Cronaca

Dibattito Libeskind, tutti gli interventi del pubblico

Circa un centinaio di persone ieri pomeriggio hanno riempito la sala della Biblioteca di Como per assistere alla presentazione ufficiale dell’opera donata alla città dall’archistar Daniel Libeskind. Acceso e partecipato il dibattito con il...

Libeskind-Sergio-Beretta

Circa un centinaio di persone ieri pomeriggio hanno riempito la sala della Biblioteca di Como per assistere alla presentazione ufficiale dell'opera donata alla città dall'archistar Daniel Libeskind. Acceso e partecipato il dibattito con il pubblico presente in sala.

La prima a intervenire è stata Fiammetta Lang, storica presidentessa dell'associazione Italia Nostra, : "Quello che mi rende più perplessa è la localizzazione dell'oggetto, vorrei anche sapere se sono state fatte delle prove geotecniche sul materiale di fondazione". Al di là delle numerose critiche e perplessità che sono state espresse non sono mancati gli apprezzamenti e i pareri positivi sull'opera di Libeskind come quello dell'architetto comasco Michele Bollini: "Sono molto favorevole alla realizzazione dell'opera. In questi giorni ho fondato su facebook un gruppo per aprire un dibattito. Il fatto di avere un grande architetto che ci regala un' opera ha suscitato in me un grande senso di gratitudine da esternare anche sui social media. Inoltre sono molto contento che a Como si apre un nuovo cantiere".

Quest'ultima affermazione ha suscitato l'ilarità e lo sgomento del pubblico presente in sala che non ha certamente condiviso questa presa di posizione. Sergio Beretta ha espresso alcune perplessità sullo sviluppo della progettazione dell'opera mentre Fulvio Valsecchi ha voluto avere delle delucidazioni sulla possibilità o meno di avere insegne pubblicitarie sull'opera: "In che modo è stato stimato il valore del brand Como?". L'architetto Cosenza, dirigente del Comune di Como, ha prontamente risposto che non è previsto alcun tipo di pubblicità e che il valore della sponsorizzazione coinciderà con il valore dell'opera. "A volte è necessario lasciare un segno della propria epoca - ha commentato Claudio Fontana - Non è il caso di creare i guelfi e i ghibellini su una questione di questo tipo. Flavio Corti, architetto e storico ex dirigente del Comune di Como: "Anche per quest'opera sono convinto che si debba fare una dima. Quello che va pensato meglio è l'ubicazione dell'opera che per esempio potrebbe sorgere in Largo Ramelli, un posto che non è ancora stato preso in considerazione".
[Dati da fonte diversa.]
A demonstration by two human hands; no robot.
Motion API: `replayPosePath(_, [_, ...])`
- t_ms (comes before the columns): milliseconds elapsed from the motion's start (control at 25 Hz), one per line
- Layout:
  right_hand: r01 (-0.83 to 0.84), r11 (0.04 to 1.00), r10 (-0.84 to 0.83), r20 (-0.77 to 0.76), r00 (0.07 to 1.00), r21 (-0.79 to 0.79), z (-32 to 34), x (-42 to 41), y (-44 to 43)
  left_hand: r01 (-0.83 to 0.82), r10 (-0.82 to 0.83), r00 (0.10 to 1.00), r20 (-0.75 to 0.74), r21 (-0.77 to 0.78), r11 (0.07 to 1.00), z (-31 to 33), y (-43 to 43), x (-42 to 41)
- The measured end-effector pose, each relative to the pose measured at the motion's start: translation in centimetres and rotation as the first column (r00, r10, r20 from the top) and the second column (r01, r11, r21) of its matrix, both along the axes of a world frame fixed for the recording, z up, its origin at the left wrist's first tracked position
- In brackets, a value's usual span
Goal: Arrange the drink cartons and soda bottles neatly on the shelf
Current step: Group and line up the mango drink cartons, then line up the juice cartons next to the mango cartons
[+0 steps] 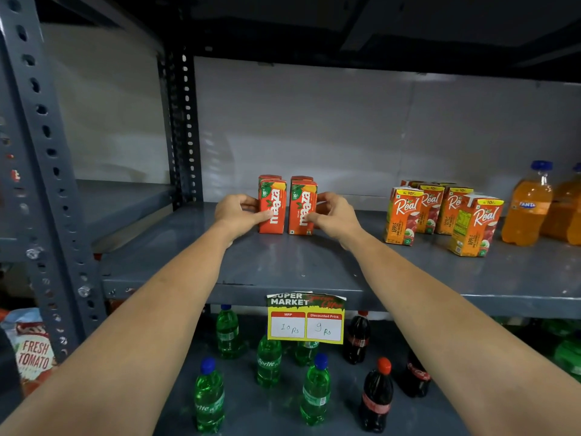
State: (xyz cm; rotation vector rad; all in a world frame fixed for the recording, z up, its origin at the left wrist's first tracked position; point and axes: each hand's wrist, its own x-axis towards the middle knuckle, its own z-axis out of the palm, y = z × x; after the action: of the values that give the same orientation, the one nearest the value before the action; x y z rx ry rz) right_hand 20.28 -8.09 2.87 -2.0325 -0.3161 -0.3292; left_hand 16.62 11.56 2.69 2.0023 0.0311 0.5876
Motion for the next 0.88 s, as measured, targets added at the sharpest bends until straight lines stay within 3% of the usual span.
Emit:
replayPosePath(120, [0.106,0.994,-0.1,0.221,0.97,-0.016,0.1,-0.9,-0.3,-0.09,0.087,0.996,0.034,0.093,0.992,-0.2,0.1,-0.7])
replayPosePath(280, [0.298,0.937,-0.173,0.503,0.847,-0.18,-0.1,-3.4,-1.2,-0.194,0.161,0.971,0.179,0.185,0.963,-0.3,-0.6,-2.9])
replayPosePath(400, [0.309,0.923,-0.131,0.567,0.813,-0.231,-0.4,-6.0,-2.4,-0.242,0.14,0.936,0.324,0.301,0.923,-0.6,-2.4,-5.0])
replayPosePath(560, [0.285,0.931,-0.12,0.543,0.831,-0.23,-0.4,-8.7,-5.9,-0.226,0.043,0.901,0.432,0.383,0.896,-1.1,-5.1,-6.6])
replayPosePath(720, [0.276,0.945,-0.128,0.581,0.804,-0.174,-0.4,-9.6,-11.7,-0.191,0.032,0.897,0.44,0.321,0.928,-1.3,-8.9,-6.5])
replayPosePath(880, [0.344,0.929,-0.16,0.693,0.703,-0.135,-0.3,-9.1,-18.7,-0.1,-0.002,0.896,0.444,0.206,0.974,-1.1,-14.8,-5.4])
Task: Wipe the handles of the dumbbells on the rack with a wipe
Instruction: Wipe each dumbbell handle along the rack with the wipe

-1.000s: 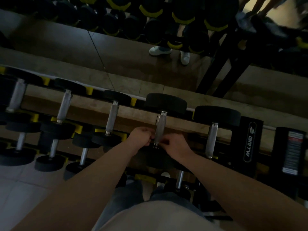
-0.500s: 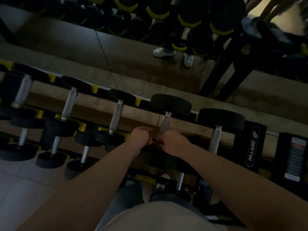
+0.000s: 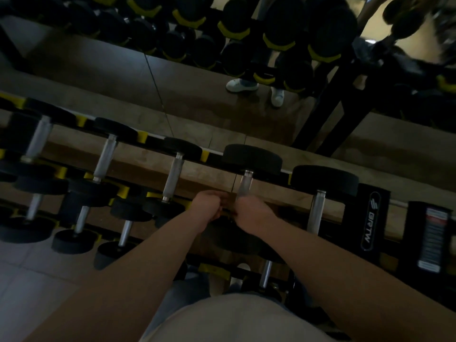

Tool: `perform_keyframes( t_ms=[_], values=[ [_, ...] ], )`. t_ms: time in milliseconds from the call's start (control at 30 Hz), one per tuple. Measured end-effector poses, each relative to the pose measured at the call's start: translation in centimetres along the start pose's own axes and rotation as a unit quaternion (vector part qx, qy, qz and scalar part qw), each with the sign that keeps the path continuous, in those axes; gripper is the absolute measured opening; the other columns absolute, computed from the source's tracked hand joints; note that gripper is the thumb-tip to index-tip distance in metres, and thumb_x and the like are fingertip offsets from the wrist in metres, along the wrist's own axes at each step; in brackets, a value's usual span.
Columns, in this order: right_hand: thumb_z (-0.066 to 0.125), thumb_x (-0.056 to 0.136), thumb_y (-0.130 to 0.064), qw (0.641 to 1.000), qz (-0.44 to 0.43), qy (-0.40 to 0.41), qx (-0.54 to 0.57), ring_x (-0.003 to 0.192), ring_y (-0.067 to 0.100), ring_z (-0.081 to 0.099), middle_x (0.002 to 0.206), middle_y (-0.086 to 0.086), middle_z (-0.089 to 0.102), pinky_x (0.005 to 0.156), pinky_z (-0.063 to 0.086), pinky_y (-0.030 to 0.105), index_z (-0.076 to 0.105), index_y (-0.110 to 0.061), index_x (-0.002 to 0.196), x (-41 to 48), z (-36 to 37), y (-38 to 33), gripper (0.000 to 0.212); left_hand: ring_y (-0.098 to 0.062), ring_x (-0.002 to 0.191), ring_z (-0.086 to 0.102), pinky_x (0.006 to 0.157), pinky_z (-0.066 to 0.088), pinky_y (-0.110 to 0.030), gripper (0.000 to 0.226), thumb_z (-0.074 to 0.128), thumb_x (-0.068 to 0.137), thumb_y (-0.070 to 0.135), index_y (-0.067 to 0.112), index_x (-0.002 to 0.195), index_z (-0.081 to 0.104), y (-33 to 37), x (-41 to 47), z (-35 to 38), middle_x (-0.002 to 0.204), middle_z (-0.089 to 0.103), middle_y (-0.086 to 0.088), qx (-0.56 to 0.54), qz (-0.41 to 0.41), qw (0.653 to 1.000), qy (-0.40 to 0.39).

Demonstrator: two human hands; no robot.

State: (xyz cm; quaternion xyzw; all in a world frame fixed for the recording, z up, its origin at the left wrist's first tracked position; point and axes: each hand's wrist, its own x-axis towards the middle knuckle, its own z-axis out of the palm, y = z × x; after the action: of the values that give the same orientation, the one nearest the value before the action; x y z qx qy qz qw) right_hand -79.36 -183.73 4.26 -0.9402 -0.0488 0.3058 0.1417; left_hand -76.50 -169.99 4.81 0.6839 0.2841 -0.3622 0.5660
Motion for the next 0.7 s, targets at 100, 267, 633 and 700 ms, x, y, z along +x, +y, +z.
perform_keyframes(
  t_ms=[100,267,633,700],
  values=[
    [0.064,0.096,-0.032,0.984,0.041,0.063,0.159,0.080,0.008,0.064,0.087,-0.007,0.069,0.067,0.047,0.021,0.075,-0.026,0.090,-0.3,-0.9,1.2,0.014,-0.014,0.057,0.047,0.047,0.037,-0.025,0.022,0.060,0.093,0.010,0.014,0.113,0.068,-0.3,-0.1,-0.2,0.076,0.061,-0.006,0.036,0.030,0.999,-0.020],
    [0.075,0.090,-0.025,0.832,0.109,0.127,0.529,0.086,0.018,0.074,0.089,0.002,0.075,0.082,0.063,0.042,0.074,-0.025,0.088,-1.0,-0.8,1.8,0.003,-0.009,0.062,0.055,0.042,0.038,-0.018,0.014,0.063,0.096,0.035,0.027,0.106,0.069,0.6,-1.0,1.1,0.079,0.065,0.003,0.136,0.115,0.984,-0.030],
    [0.068,0.093,-0.021,0.832,0.163,0.130,0.514,0.086,0.013,0.071,0.091,-0.006,0.074,0.082,0.062,0.034,0.069,-0.037,0.086,-1.8,-0.4,2.7,0.017,-0.020,0.099,0.067,0.090,0.057,-0.042,0.025,0.071,0.090,0.025,0.025,0.115,0.069,3.0,1.6,2.9,0.106,0.071,-0.002,0.017,0.109,0.992,0.055],
    [0.066,0.093,-0.022,0.821,0.183,0.139,0.522,0.087,0.011,0.071,0.095,-0.007,0.074,0.083,0.061,0.033,0.071,-0.035,0.090,-2.0,0.1,3.2,0.014,-0.020,0.094,0.068,0.080,0.057,-0.037,0.017,0.071,0.091,0.025,0.024,0.108,0.069,3.6,2.1,3.4,0.101,0.072,-0.003,-0.008,0.095,0.994,0.061]
  ],
)
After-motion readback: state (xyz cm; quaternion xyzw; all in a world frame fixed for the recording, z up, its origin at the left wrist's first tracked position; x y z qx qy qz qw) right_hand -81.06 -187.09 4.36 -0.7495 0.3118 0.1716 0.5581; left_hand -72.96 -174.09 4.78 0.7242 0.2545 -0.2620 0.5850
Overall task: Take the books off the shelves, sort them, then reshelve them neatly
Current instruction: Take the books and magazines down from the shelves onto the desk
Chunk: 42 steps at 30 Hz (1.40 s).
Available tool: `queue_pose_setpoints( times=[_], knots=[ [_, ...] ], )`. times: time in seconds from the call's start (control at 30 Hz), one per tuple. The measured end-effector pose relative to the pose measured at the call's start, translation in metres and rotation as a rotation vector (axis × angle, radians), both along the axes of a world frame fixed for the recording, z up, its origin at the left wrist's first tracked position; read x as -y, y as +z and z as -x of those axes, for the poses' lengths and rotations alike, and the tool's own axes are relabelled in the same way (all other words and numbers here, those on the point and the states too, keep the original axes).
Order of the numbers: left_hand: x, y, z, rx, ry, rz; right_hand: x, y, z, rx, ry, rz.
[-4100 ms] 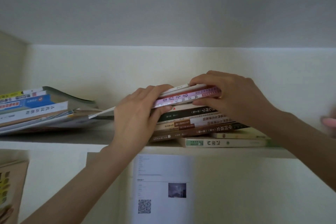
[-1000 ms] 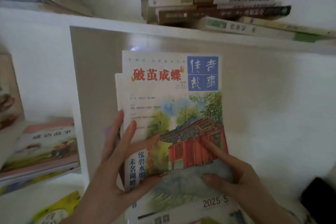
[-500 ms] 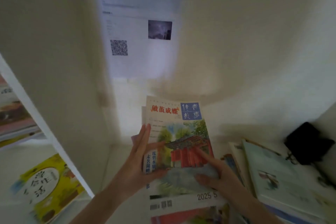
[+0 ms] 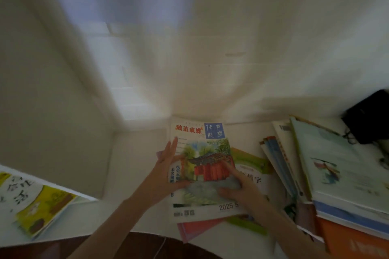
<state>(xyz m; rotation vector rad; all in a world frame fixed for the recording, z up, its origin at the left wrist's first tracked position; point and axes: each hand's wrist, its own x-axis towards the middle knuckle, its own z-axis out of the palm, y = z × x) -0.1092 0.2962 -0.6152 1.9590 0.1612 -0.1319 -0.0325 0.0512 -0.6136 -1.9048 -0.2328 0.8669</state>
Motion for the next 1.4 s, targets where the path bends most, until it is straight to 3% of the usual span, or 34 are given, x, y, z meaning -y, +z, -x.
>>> queue_pose_setpoints(
  times=[0.07, 0.17, 0.33, 0.47, 0.87, 1.07, 1.17, 1.27, 1.4],
  knots=[
    [-0.001, -0.017, -0.002, -0.043, -0.004, -0.111, -0.003, -0.012, 0.003, -0.015, 0.007, 0.074],
    [-0.005, -0.020, -0.004, -0.041, 0.021, -0.287, -0.008, -0.012, 0.001, 0.136, 0.016, 0.196],
    [-0.013, 0.037, -0.009, 0.072, 0.162, -0.168, -0.011, 0.029, -0.018, 0.260, 0.008, 0.058],
    [-0.014, 0.115, -0.020, 0.252, 0.266, -0.108, -0.019, 0.100, -0.032, 0.362, 0.007, -0.093],
    [0.019, 0.381, 0.016, 0.951, 0.194, -0.181, -0.024, 0.373, -0.021, 1.038, -0.001, -0.491],
    [0.039, 0.465, 0.042, 1.189, 0.147, -0.269, -0.012, 0.464, 0.006, 1.365, -0.044, -0.596],
    [0.045, 0.494, 0.050, 1.281, 0.184, -0.286, -0.005, 0.496, 0.017, 1.600, -0.183, -0.565],
    [0.045, 0.517, 0.058, 1.372, 0.265, -0.421, 0.001, 0.527, 0.022, 1.769, -0.210, -0.481],
    [0.034, 0.557, 0.050, 1.408, 0.390, -0.915, -0.007, 0.565, 0.001, 1.712, -0.152, -0.335]
  ],
)
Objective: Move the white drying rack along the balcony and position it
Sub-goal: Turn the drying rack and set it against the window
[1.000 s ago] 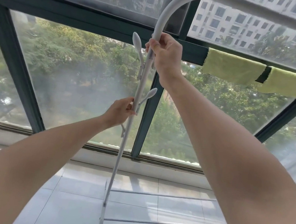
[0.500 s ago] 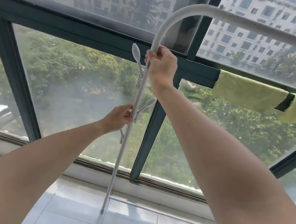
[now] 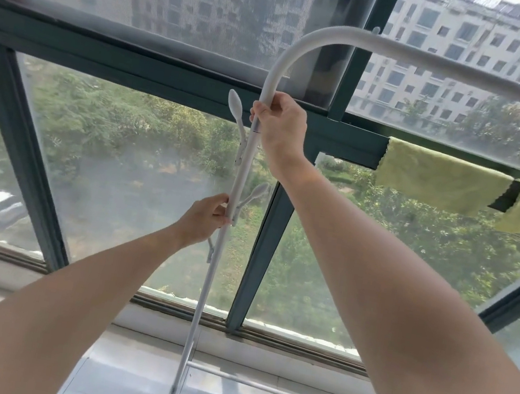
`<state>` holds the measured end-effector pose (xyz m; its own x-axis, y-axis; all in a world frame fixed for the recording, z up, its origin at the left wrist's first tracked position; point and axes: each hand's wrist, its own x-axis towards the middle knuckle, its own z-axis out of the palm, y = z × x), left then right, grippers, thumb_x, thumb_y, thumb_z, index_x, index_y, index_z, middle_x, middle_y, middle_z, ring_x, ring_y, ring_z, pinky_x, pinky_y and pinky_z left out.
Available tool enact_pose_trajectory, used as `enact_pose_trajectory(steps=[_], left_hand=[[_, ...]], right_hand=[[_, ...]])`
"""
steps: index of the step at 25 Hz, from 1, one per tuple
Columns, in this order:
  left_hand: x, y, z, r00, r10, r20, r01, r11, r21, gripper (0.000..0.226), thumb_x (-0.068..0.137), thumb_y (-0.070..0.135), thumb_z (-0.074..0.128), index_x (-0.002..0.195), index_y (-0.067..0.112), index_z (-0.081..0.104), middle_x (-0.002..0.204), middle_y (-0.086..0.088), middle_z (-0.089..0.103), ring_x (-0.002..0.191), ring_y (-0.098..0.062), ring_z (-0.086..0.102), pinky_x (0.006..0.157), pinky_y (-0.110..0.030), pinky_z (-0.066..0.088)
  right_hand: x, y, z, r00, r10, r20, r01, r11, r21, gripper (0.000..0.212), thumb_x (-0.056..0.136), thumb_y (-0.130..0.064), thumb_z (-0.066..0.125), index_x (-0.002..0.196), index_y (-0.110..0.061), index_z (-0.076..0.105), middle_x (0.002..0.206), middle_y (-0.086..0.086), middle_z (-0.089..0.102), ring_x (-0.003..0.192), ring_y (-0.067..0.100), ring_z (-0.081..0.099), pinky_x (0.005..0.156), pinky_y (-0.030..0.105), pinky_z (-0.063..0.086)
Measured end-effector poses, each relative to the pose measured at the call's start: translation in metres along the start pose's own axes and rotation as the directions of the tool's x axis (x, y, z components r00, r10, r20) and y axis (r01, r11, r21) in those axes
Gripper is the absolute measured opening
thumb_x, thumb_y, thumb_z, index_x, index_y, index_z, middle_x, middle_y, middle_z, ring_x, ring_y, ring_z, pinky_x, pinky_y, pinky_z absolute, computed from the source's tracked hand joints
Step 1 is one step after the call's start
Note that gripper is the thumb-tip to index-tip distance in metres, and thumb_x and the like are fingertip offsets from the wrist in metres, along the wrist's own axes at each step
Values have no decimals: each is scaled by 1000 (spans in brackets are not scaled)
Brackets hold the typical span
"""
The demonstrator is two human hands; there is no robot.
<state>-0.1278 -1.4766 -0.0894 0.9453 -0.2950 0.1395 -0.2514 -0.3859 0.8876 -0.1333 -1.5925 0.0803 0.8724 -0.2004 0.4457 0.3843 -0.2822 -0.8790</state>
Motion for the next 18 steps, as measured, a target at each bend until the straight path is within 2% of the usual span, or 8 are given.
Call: enact_pose_trajectory(steps=[6,11,15,18], left_hand=[[4,5,-3,996,-90,28,92,993,-77,25,87,7,61,108,18,57,92,-2,70,84,-7,64,74,-19,47],[10,10,-2,989,-137,51,144,977,-157,28,88,7,59,115,14,56,96,-10,68,96,-24,62,89,-34,49],[11,11,-3,985,-165,47,170,972,-162,23,92,8,54,114,13,57,92,-9,68,95,-27,61,92,-42,49],[11,13,-3,983,-177,50,183,968,-171,22,92,9,53,114,13,57,98,-13,67,99,-31,61,96,-46,47]], right_hand=[[16,-3,-7,985,94,145,-96,995,11,6,86,-7,61,91,-11,61,79,4,65,82,23,64,86,41,55],[26,0,-8,978,120,168,-126,992,21,9,86,-6,61,86,-15,61,81,5,65,87,25,65,89,45,54],[28,6,-6,983,115,145,-119,993,19,7,87,-8,61,88,-15,61,82,5,66,88,27,67,89,45,54],[28,6,-4,985,108,134,-110,994,11,7,87,-7,60,87,-14,61,83,7,66,93,32,67,88,46,55]])
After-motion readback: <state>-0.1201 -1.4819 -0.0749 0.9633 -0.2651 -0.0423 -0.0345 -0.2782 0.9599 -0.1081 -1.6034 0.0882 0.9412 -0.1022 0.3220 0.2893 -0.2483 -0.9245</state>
Una presa di posizione indignata è stata quella di Isabella Aresio: "Chi si assumerà la responsabilità di risarcire la cittadinanza?" Un chiaro riferimento a quello che la città di Como sta ancora subendo per il caso delle paratie. Interessante e pieno di spunti è stato l'intervento dell'architetto Marco Longatti: "L'operazione nell'insieme è parassitaria. Si tratta di un monumento non richiesto e parassitario. Sono deluso dall'opera proprio perché sono un estimatore di Libeskind e credo che in questo caso sarà il paesaggio a incorniciare il monumento". Critico e provocatorio il commento di Giampiero Ajani: "Questo progetto non passerà in consiglio comunale ammesso sempre che l'opera si farà". Favorevole invece Alberto Valli: "Sono convinto che questo monumento potrà diventare un nuovo simbolo per la città e una forte attrazione turistica".

Luigi Brambilla: "Clooney continua a essere l'unica attrazione per Como. Sarebbe meglio sistemare i giardini a lago e la fontana di Viale Geno. Non mettiamo la Gioconda in un porcile." Importante l'intervento di Daniele Brunati degli Amici di Como: "L'opera di Libeskind si inserisce all'interno di un progetto molto più grande. A breve partirà la campagna promozionale turistica per la città, Como a 220 volt, che ci accompagnerà fino a Expo". Favorevole anche Roberto Cassani, presidente del Consorzio Como Turistica: "Con quest'opera stiamo facendo un passo verso il futuro".

Ironico il commento del giovane Luigi Passera: "Credo che sia una figata pazzesca. I privati pagano tutto e noi ci facciamo anche delle domande".

"Quando si discute di arte è normale che sorgano delle polemiche - ha spiegato il consigliere comunale Luigi Imperiali - Abbiamo il dovere di scegliere, ci avete votati per questo".